Output format only supports CSV at the moment.
Compression supports all Hadoop compression classes.
Null value and override null value should be used in conjunction. If override null value is not set to true, then null value will not be used when loading data.

2.2.3.2. Partitioner ¶

The HDFS Connector partitioner partitions based on total blocks in all files in the specified input directory. Blocks will try to be placed in splits based on the node and rack they reside in.

2.2.3.3. Extractor ¶

During the extraction phase, the FileSystem API is used to query files from HDFS. The HDFS cluster used is the one defined by:

The HDFS URI in the link configuration
The Hadoop configuration in the link configuration
The Hadoop configuration used by the execution framework

The format of the data must be CSV. The NULL value in the CSV can be chosen via null value. For example:

1,\N
2,null
3,NULL

In the above example, if null value is set to N, then only the first row’s NULL value will be inferred.

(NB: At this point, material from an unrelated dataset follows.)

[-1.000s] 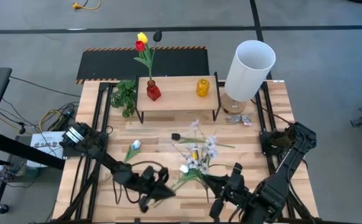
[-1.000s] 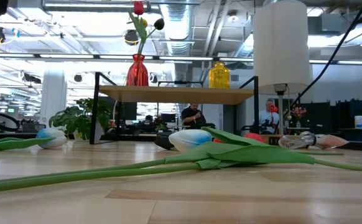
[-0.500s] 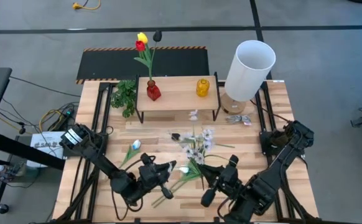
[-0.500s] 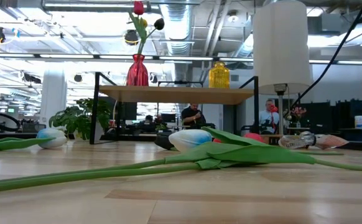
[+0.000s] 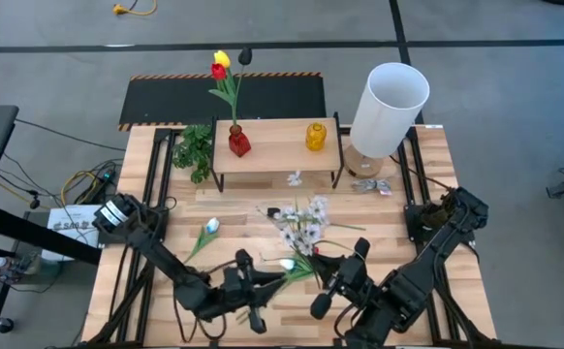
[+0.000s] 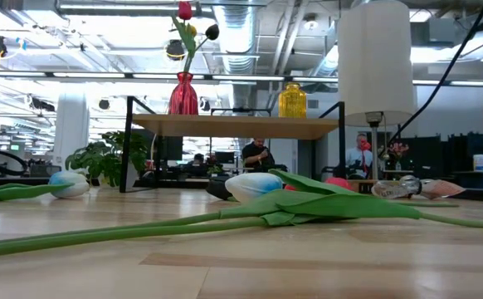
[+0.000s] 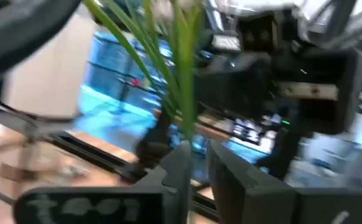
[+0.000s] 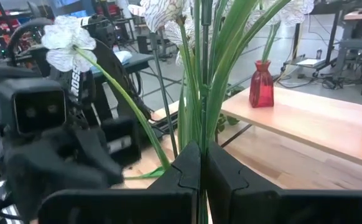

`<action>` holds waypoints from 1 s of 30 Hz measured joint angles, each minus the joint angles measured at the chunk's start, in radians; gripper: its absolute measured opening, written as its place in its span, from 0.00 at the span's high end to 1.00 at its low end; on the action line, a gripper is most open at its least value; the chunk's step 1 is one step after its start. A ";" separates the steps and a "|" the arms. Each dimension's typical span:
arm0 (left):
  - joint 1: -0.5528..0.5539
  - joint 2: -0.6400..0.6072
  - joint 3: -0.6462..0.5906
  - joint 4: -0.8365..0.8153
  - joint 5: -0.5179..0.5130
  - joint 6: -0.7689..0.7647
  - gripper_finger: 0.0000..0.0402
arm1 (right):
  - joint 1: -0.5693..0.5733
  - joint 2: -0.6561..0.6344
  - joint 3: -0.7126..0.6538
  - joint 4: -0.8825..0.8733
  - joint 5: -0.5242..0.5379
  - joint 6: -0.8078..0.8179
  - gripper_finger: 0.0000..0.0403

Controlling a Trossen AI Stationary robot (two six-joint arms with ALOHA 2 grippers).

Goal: Pick and place flowers into a vace then onto a shelf
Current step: Put the white flowers into the red vase on the shelf

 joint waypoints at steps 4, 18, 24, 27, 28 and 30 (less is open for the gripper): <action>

During the loading phase, HDFS is written to via the FileSystem API. The number of files created is equal to the number of loads that run. The format of the data currently can only be CSV. The NULL value in the CSV can be chosen via null value. For example:

Id	Value
1	NULL
2	value

If null value is set to N, then here’s how the data will look like in HDFS:

1,\N
2,value

2.2.3.5. Destroyers ¶

The HDFS TO destroyer moves all created files to the proper output directory.